If you are new to balance poses or your episodes are unpredictable, that is completely normal. With the right modifications — wall support, slow transitions, toes-down variations — these asanas are accessible to almost everyone. The key is not perfection on day one; it is showing up consistently so your nervous system gradually builds what it needs.
The best way to learn these asanas correctly is under live guidance, where a teacher can see your alignment and offer real-time corrections before small errors become ingrained habits. Habuild’s morning sessions are designed precisely for this — a warm, expert-led community practice that fits into your day before life gets busy.
Related articles on Yoga Asanas for Vertigo:
- Yoga for Vertigo — Condition Guide
- Yoga for Neck Pain — Poses and Guidance
- Yoga for Stress Management
- Yoga for Blood Circulation
- Forward Bending Yoga Asanas — Overview
Frequently Asked Questions About Yoga Asanas for Vertigo
What is yoga for vertigo?
Yoga for vertigo is a targeted practice using specific asanas and breathing techniques to support the vestibular system, reduce cervical tension, and build balance. It does not treat the medical cause of vertigo but may gradually ease symptoms through consistent practice and nervous system regulation.
Is yoga for vertigo good for beginners?
Yes. Beginners should start with supported variations — using a wall or chair — and avoid any deep inversions or rapid head movements. Poses like Tadasana, Balasana, and wall-supported Vrikshasana are safe and effective starting points even if you have never done yoga before.
What is the difference between yoga for vertigo and Hatha yoga?
Hatha yoga is a broad system encompassing many asanas and breathing practices. Yoga for vertigo is a targeted selection within that broader system — it specifically prioritises balance poses, cervical-decompression asanas, and calming breathwork while deliberately avoiding the inversions and vigorous flows that Hatha sequences sometimes include.
Can yoga for vertigo help with weight loss?
While the primary goal of this practice is balance and vestibular support, consistent yoga practice does support overall metabolic health. If weight management is a parallel goal, combining your vertigo-focused practice with a broader sequence may be beneficial — explore yoga for weight loss for dedicated guidance on that topic.

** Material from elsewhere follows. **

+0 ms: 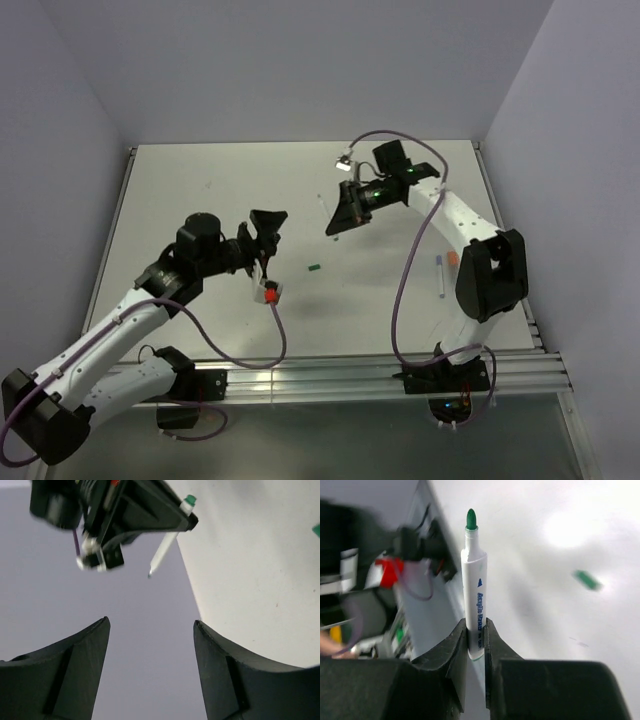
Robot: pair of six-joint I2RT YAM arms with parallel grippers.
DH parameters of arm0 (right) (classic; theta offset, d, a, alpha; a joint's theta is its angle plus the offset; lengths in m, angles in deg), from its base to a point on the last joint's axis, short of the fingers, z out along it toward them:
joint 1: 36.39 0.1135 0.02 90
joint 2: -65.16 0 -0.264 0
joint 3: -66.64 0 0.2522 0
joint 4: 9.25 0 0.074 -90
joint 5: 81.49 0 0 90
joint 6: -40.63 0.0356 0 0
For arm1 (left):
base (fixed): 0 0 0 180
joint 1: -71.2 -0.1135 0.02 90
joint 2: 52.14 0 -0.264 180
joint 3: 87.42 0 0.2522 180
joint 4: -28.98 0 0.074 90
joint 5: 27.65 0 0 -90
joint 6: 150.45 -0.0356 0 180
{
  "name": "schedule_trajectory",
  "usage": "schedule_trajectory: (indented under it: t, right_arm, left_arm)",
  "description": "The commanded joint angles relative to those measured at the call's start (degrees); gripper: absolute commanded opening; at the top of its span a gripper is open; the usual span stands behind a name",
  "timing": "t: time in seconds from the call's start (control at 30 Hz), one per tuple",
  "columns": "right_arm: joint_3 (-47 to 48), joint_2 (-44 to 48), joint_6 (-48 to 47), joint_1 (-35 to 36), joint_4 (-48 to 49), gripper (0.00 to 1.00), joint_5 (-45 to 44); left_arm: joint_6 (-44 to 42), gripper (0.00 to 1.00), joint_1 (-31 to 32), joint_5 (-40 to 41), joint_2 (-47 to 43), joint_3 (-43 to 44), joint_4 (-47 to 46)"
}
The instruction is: Insert the pens into the pen caps
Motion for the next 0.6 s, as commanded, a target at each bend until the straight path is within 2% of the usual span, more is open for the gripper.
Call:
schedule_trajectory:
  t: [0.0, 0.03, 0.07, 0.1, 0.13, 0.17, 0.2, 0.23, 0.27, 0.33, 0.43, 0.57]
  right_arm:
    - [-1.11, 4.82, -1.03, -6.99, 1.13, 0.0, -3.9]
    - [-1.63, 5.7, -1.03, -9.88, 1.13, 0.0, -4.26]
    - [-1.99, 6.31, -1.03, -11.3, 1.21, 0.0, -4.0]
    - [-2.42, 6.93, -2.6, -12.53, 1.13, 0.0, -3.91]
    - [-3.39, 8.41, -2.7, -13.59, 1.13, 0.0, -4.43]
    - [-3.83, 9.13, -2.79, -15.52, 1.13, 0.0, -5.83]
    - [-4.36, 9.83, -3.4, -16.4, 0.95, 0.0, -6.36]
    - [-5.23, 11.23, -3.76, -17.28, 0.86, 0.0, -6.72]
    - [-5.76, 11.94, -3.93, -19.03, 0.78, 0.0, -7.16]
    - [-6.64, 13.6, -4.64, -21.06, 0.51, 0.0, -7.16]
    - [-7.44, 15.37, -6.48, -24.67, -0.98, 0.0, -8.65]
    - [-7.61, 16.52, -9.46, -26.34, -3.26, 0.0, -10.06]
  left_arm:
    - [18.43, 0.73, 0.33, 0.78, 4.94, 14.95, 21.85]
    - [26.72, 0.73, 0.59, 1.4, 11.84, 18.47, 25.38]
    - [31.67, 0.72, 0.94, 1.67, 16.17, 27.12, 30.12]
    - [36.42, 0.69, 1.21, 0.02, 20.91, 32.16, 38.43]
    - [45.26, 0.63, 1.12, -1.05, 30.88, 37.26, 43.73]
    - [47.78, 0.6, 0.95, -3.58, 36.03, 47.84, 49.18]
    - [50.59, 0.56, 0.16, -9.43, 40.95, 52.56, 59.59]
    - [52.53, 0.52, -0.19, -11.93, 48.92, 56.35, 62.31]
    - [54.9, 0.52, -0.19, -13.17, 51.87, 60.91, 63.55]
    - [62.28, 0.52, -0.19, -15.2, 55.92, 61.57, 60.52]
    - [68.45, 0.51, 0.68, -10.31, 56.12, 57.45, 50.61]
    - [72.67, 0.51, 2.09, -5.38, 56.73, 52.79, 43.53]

How many calories does yoga for vertigo burn?
Gentle balance and restorative yoga typically burns between 150 and 250 calories per hour depending on body weight and intensity. The caloric output is secondary here — the primary benefit is neurological and structural, not cardiovascular. As your stability improves, you can progressively add more active sequences.
How often should I practise yoga for vertigo?
Daily practice of even 15–20 minutes produces better vestibular adaptation than a single long session once a week. Consistency is the key variable. Starting with five days a week — including at least two sessions of dedicated balance work — is a practical and sustainable target for most people.
What should I wear for a yoga for vertigo class?
Wear comfortable, fitted clothing that does not restrict movement and allows your teacher to see your alignment. Avoid loose trousers that bunch around the ankles, as they can obscure foot placement. Practise barefoot on a non-slip yoga mat for maximum sensory feedback through the soles — this is especially important when training proprioception for balance.
Can I do yoga for vertigo at home online?
Yes — and Habuild’s live online sessions are specifically designed to make this safe and effective. A live teacher can observe your form in real time and correct issues like a wandering gaze, a locked knee, or an unsteady weight transfer before they become habits. This real-time feedback is far more useful for vertigo management than a recorded video where no one can see you.